Sécuriser la fertilisation des sols

Parmi les principaux points à prendre en compte pour amorcer le virage, selon l'Inrae, figure la fertilisation des sols. « Les agriculteurs sont confrontés à une raréfaction des ressources minérales, dont le phosphore, mais également à une baisse de la qualité des minerais extraits », souligne Claire Jouany, chargée de recherche au sein de l'unité mixte agroécologie innovation et territoires (Agir) à Toulouse. Soumis à une forte concurrence, le coût des engrais organiques augmente et va peser d'autant sur le prix de revient des agriculteurs bio, qui se passent d'engrais chimiques. Cette question se pose d'autant plus dans un contexte d'arrêt prévu de l'utilisation des fientes et lisiers d'élevages industriels.
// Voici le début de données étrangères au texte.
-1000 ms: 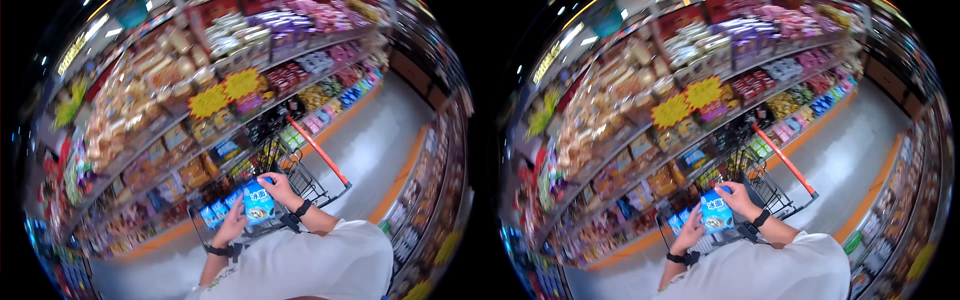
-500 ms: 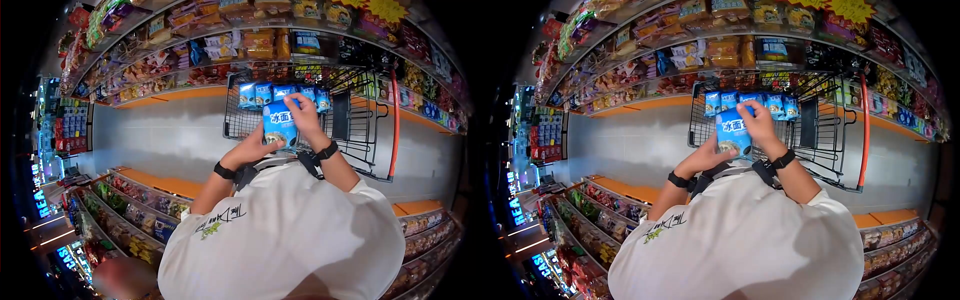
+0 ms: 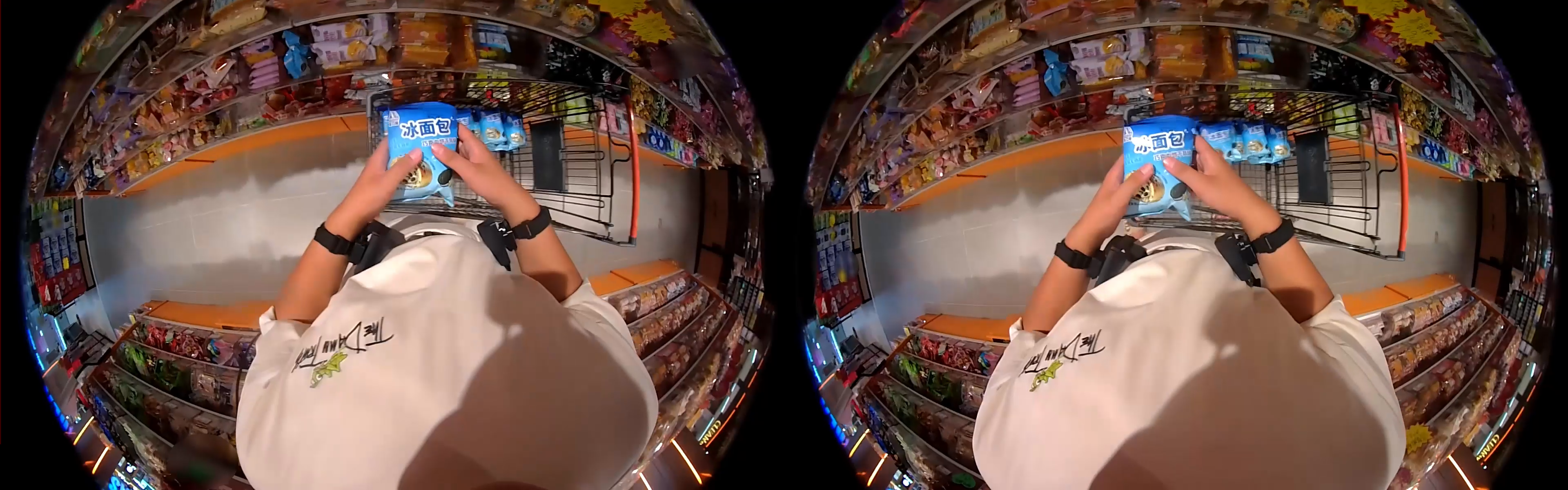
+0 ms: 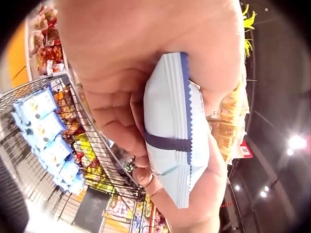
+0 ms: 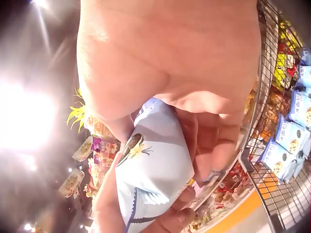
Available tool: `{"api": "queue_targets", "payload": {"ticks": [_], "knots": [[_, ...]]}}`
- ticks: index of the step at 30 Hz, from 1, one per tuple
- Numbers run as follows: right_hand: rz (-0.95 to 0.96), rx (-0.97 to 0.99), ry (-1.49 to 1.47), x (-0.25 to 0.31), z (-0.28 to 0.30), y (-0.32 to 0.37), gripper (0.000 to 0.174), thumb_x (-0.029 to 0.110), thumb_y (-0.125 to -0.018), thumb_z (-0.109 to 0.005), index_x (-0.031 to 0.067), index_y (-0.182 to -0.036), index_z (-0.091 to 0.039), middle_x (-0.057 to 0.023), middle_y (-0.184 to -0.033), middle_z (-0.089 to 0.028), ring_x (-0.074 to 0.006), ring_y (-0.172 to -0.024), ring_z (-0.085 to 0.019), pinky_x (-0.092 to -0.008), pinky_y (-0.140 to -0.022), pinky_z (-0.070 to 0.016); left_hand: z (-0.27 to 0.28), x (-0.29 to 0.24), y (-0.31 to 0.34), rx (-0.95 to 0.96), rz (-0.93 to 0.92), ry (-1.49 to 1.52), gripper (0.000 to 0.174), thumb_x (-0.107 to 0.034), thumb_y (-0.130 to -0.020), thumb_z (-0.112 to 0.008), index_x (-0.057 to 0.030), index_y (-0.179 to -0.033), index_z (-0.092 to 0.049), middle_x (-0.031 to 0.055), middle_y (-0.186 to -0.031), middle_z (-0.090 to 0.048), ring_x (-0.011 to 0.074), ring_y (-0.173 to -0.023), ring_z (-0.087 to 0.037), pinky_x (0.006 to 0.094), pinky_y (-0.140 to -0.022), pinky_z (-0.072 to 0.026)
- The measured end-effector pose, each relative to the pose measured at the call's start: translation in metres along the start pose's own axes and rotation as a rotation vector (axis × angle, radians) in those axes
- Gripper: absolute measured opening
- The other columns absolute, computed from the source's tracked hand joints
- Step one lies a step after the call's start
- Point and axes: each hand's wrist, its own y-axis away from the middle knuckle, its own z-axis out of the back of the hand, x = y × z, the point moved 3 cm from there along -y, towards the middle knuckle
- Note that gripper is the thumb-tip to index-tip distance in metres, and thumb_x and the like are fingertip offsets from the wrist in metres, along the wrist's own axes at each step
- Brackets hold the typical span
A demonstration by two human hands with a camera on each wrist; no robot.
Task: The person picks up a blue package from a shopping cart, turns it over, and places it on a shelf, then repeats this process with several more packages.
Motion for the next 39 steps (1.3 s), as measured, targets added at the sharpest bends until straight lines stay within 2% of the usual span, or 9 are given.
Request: {"api": "queue_targets", "payload": {"ticks": [6,11,21,24,26,32,34,37,39], "knots": [[0.015,-0.191,0.048,-0.028,-0.047,-0.027,0.045,0.021,-0.095,-0.064,-0.0007,-0.132,-0.047,-0.0097,-0.118,-0.062,-0.0155,-0.105,-0.059,-0.0295,-0.087,-0.05,0.06,0.034,-0.003,0.071,0.105,0.001,0.057,-0.044,-0.1,-0.055,-0.0037,-0.14,-0.045,0.0064,-0.132,-0.056,0.0157,-0.12,-0.053,0.0318,-0.101,-0.0435],[-0.057,-0.313,-0.026,-0.027,-0.058,-0.004,0.042,0.021,-0.095,-0.058,0.0024,-0.131,-0.048,-0.0082,-0.114,-0.062,-0.0152,-0.101,-0.059,-0.0298,-0.086,-0.0484,0.067,0.008,-0.008,0.255,0.283,-0.278,0.054,-0.041,-0.096,-0.062,-0.0008,-0.13,-0.051,0.0075,-0.118,-0.064,0.0136,-0.103,-0.061,0.0302,-0.089,-0.0501],[-0.119,-0.426,-0.178,-0.046,-0.014,0.087,0.044,0.032,-0.103,-0.053,0.0022,-0.135,-0.048,-0.0071,-0.123,-0.059,-0.0134,-0.111,-0.054,-0.0284,-0.094,-0.0449,-0.014,0.062,-0.027,0.259,0.527,0.198,0.051,-0.023,-0.091,-0.072,-0.0022,-0.132,-0.049,0.0098,-0.122,-0.064,0.0213,-0.109,-0.064,0.0367,-0.094,-0.0549],[-0.218,-0.424,-0.026,-0.083,0.063,0.127,0.046,0.035,-0.103,-0.05,0.0006,-0.134,-0.054,-0.0046,-0.103,-0.064,-0.0112,-0.092,-0.058,-0.0259,-0.083,-0.0471,-0.045,0.073,-0.023,0.248,0.481,0.229,0.048,-0.022,-0.092,-0.07,-0.0025,-0.131,-0.052,0.0094,-0.124,-0.064,0.0214,-0.111,-0.064,0.0376,-0.093,-0.0554],[-0.108,-0.704,0.307,-0.074,0.12,0.155,0.044,0.033,-0.102,-0.054,0.0012,-0.131,-0.059,-0.0035,-0.091,-0.065,-0.0112,-0.081,-0.056,-0.0255,-0.076,-0.0469,-0.06,0.079,-0.014,0.194,0.459,0.242,0.041,-0.026,-0.093,-0.07,-0.0035,-0.125,-0.057,0.0085,-0.116,-0.068,0.0193,-0.102,-0.068,0.035,-0.086,-0.0575],[-0.096,-1.187,1.107,-0.09,0.346,0.271,0.06,0.046,-0.088,-0.067,0.0048,-0.131,-0.059,-0.0175,-0.128,-0.06,-0.032,-0.118,-0.056,-0.0428,-0.102,-0.0426,-0.089,0.138,0.011,0.075,0.479,0.399,0.038,-0.031,-0.096,-0.064,-0.0057,-0.124,-0.057,0.0085,-0.117,-0.067,0.0198,-0.1,-0.069,0.0389,-0.082,-0.0599],[-0.095,-1.27,1.196,-0.123,0.395,0.277,0.066,0.046,-0.086,-0.069,0.0041,-0.134,-0.055,-0.0185,-0.124,-0.061,-0.0341,-0.119,-0.056,-0.0421,-0.102,-0.042,-0.095,0.159,0.014,-0.023,0.548,0.391,0.042,-0.034,-0.095,-0.065,-0.0059,-0.125,-0.057,0.0099,-0.114,-0.068,0.0216,-0.097,-0.07,0.0386,-0.082,-0.0598],[-0.341,-0.776,0.626,-0.251,0.48,0.248,0.074,0.045,-0.08,-0.074,0.0045,-0.137,-0.048,-0.0187,-0.118,-0.063,-0.0397,-0.119,-0.053,-0.047,-0.097,-0.0444,-0.118,0.172,0.034,-0.203,0.639,0.333,0.046,-0.042,-0.094,-0.065,-0.006,-0.122,-0.059,0.0115,-0.11,-0.07,0.0242,-0.094,-0.071,0.0385,-0.083,-0.0592],[-0.451,-1.065,1.205,-0.192,0.383,0.248,0.075,0.037,-0.08,-0.072,0.0132,-0.144,-0.04,-0.0147,-0.119,-0.062,-0.0476,-0.114,-0.052,-0.0577,-0.093,-0.044,-0.119,0.198,0.037,-0.133,0.576,0.412,0.046,-0.043,-0.094,-0.064,-0.006,-0.121,-0.059,0.0115,-0.11,-0.07,0.0242,-0.093,-0.071,0.039,-0.083,-0.0593]]}}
Pour que les agriculteurs puissent dépasser cet obstacle, les scientifiques testent et adaptent pour la bio des outils utilisés en agriculture conventionnelle, comme les analyses de sols. Ils explorent également les associations végétales : par exemple des cultures, comme le blé, associées à des légumineuses, comme les pois ou les luzernes, qui fixent l'azote atmosphérique dans le sol et peuvent dans certains cas mobiliser le phosphore présent dans la terre. « Améliorer la fertilisation des sols peut asseoir la durabilité d'un produit, souligne Lionel Alletto, directeur de recherche à l'UMR Agir. Toutefois ces plantes utilisées en association végétale s'installeront entre deux cultures marchandes normalement consacrées à l'entretien des sols pour la gestion des bioagresseurs. Il faut donc également travailler sur ce qu'elles peuvent apporter ». Derrière cette diversification, des filières de transformation des légumineuses par exemple doivent être mises en place.
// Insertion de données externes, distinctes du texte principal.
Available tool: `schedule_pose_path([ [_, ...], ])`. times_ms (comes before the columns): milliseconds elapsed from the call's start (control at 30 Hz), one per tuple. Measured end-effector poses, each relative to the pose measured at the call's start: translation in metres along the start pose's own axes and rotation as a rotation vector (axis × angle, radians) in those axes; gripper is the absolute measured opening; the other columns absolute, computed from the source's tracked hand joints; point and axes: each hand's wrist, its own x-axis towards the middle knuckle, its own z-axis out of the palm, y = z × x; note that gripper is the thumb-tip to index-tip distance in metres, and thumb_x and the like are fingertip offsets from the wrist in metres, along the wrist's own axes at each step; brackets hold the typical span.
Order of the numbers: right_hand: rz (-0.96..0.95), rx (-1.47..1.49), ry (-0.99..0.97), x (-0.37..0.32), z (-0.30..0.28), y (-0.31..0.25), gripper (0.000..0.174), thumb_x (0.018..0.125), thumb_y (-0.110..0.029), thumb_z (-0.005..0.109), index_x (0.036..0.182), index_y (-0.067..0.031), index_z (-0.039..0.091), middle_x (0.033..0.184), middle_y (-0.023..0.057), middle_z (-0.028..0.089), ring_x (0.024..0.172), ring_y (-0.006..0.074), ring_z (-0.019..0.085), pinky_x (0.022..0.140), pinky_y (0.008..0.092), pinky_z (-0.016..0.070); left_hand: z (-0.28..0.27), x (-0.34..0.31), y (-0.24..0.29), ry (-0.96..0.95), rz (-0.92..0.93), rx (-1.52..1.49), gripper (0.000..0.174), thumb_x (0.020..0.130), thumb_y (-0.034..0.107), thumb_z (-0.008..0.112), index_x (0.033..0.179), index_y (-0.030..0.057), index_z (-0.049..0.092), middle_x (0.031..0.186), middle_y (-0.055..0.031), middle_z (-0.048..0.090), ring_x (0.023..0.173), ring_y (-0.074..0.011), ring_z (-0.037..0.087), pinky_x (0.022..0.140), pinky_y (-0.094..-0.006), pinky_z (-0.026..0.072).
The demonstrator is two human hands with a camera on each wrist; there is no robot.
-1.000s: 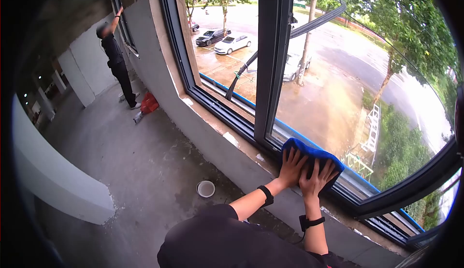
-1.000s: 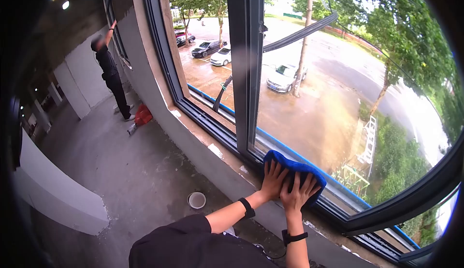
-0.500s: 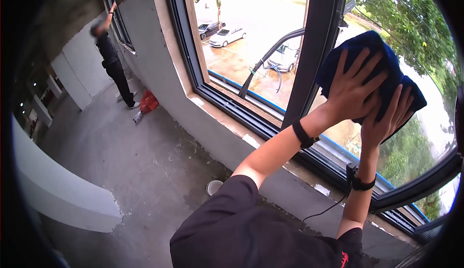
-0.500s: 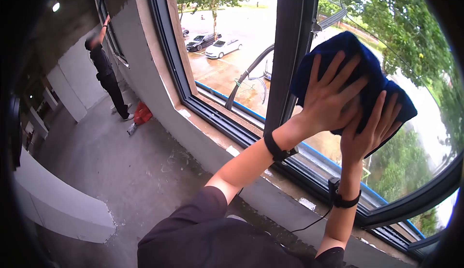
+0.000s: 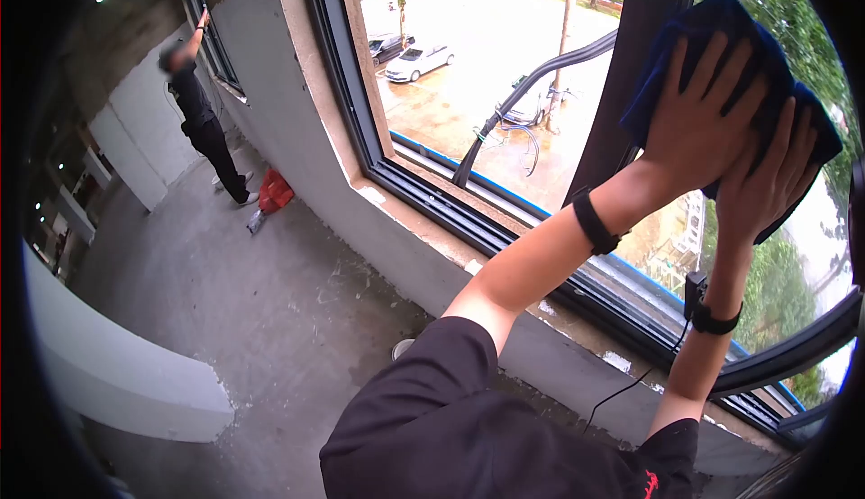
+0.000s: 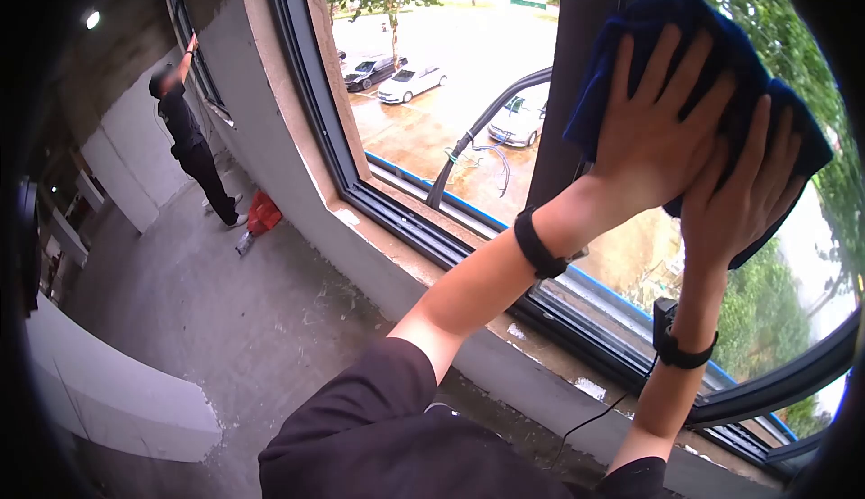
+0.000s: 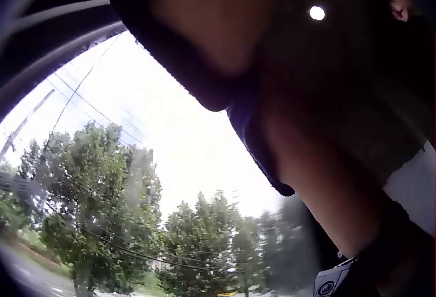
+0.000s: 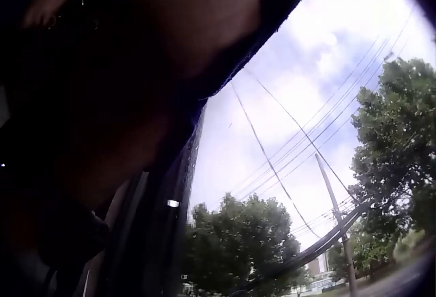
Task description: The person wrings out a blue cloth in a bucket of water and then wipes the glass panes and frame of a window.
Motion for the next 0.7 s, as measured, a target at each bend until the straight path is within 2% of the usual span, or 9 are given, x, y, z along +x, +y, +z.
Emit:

Un autre levier pour fertiliser les sols, selon les scientifiques, pourrait également passer par le développement associé de polycultures et d'élevage. « L'agriculture biologique se constitue en mosaïque avec l'agriculture conventionnelle : il faudrait une organisation des paysages et un développement des solutions de biocontrôle dans des zones majoritairement bio », estime Philippe Mauguin.
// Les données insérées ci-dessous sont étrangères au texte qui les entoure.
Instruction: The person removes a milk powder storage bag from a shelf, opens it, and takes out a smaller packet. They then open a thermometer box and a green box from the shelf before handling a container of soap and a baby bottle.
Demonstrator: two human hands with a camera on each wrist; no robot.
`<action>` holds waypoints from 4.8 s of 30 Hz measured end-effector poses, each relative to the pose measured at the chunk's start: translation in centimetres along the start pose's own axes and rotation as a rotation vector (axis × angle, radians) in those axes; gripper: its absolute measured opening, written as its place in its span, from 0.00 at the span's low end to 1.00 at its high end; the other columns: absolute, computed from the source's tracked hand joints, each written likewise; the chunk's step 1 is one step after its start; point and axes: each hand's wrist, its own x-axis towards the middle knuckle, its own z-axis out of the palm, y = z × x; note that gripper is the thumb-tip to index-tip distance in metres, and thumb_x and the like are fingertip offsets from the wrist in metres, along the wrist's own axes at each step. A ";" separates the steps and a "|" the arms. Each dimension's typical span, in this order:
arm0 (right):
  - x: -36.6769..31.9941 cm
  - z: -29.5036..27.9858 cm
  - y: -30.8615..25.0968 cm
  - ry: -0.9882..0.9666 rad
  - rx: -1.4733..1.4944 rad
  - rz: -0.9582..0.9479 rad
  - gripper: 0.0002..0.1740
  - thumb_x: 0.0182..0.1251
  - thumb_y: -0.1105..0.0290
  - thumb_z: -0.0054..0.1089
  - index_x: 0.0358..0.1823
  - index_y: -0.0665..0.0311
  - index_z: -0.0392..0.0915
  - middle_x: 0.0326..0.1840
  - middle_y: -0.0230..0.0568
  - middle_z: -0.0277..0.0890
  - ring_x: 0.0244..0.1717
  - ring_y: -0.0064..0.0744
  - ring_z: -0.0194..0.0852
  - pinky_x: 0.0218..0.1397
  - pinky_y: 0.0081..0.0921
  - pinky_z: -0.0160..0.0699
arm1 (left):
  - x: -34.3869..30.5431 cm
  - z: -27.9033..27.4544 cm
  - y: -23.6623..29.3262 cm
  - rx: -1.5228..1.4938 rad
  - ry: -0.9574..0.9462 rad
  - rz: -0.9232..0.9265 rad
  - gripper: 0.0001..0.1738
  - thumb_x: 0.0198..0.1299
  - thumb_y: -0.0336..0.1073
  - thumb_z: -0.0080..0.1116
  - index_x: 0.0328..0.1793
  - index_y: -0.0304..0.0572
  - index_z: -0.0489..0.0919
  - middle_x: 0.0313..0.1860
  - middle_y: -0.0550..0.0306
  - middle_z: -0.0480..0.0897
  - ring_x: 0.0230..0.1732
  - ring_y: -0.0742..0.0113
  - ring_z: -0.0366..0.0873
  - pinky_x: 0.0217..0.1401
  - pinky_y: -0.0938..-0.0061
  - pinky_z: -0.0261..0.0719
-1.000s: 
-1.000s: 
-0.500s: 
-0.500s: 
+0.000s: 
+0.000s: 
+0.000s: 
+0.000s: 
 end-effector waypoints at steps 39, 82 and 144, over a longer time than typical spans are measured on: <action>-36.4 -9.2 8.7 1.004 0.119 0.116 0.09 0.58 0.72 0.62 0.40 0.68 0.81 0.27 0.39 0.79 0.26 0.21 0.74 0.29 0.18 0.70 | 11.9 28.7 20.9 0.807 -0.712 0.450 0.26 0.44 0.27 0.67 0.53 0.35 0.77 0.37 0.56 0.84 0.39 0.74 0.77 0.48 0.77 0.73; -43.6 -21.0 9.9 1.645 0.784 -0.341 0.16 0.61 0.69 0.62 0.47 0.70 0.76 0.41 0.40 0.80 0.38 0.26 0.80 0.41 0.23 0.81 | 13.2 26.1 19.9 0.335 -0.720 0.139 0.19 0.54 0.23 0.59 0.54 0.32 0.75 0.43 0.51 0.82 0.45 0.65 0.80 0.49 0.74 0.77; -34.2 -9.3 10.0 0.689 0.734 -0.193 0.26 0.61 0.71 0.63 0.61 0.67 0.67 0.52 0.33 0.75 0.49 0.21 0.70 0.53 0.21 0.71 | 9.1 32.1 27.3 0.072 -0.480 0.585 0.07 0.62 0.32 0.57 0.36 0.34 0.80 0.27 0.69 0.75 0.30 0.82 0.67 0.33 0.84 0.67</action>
Les propriétés nutritionnelles et sanitaires des produits en soutien de la demande

« Une des raisons de l'acte d'achat du bio pour les consommateurs est qu'il est considéré comme un produit santé », pointe Françoise Médale, directrice du métaprogramme Metabio. Pour maintenir le développement de l'agriculture biologique, cette question s'avère donc importante.

Mais en fonction des types de cultures et d'élevage, la meilleure qualité nutritionnelle et sanitaire du bio par rapport au conventionnel n'est pas garantie, selon l'Inrae. Par exemple, concernant les élevages, l'agriculture biologique permet de réduire les risques de présence de résidus de médicaments et donc de l'antibiorésistance. Mais comme les animaux sont élevés en grand partie en plein air, ils sont également davantage soumis aux pollutions industrielles ou liées à l'incinération des déchets (dioxine et PCB). « Des éléments comme les antioxydants et les acides gras oméga 3 sont liés à l'alimentation de l'animal : plus il y a d'herbes pâturées, plus ils seront présents, mais si la bio se "conventionnalise" avec des pratiques intensives, les avantages vont se réduire, souligne Sophie Prache, ingénieur de recherche au sein du département physiologie animale et système d'élevage.

L'autre pendant, pour garantir la demande, est le consentement à payer des consommateurs. « La part du budget consacré à l'alimentation a baissé fortement et est descendu bas, note Philippe Mauguin. Mais cette massification du bio ne doit pas être clivante socialement. » Des scientifiques travaillent précisément sur la réduction des coûts de production de l'agriculture biologique. Les actions publiques auront également un rôle à jouer pour répondre à cette question. « Ce n'est pas forcément la PAC qui doit porter cela, mais également les politiques sociales », juge Cécile Détang-Dessendre, économiste, directrice scientifique adjointe agriculture.

Reste à voir ce qu'indiqueront les résultats du métaprogramme Metabio, qui devraient sortir entre 2025 et 2028.